* [YOUR ASSIGNMENT]
Exactly as they appear, copy the lines of the listing from the one containing "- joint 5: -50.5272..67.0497" through the final line, both included, and nothing else.

* [INFORMATION PROVIDED]
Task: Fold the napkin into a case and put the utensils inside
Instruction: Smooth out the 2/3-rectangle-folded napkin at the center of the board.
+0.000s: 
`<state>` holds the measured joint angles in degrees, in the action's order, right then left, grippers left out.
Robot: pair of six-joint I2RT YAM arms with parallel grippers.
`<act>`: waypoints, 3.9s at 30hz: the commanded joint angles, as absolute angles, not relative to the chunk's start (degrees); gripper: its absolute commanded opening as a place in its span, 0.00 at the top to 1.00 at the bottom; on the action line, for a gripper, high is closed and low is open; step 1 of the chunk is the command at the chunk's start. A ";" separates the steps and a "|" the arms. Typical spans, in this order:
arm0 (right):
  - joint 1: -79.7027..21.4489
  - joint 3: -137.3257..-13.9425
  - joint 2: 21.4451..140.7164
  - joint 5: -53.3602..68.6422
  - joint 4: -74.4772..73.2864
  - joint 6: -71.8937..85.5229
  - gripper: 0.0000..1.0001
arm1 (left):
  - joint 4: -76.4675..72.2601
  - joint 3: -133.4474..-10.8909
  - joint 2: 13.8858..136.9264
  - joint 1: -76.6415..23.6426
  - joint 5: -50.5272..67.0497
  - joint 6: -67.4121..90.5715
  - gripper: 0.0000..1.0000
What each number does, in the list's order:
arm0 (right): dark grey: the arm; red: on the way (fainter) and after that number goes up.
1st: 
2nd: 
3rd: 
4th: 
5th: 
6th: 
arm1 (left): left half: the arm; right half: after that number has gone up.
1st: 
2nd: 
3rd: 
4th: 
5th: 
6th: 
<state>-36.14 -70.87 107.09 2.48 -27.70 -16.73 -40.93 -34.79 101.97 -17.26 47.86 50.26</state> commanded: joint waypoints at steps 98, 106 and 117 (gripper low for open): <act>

* [EXPECTED OUTPUT]
  - joint 5: -50.5272..67.0497
  - joint 6: -67.4121..90.5715
  - gripper: 0.0000..1.0000
What each number does, in the list's order:
arm0 (right): dark grey: the arm; red: on the way (fainter) and after that number goes up.
1st: 
2nd: 
3rd: 
4th: 
5th: 
6th: 
arm1 (left): left half: the arm; right half: after that number has gone up.
1st: 
2nd: 
3rd: 
4th: 
5th: 
6th: 
<state>-36.14 -70.87 107.09 2.48 -27.70 -16.73 -40.93 -34.79 101.97 -17.26 47.86 50.26</state> commanded: joint waypoints at steps 98, 106 and 117 (gripper low for open): <act>

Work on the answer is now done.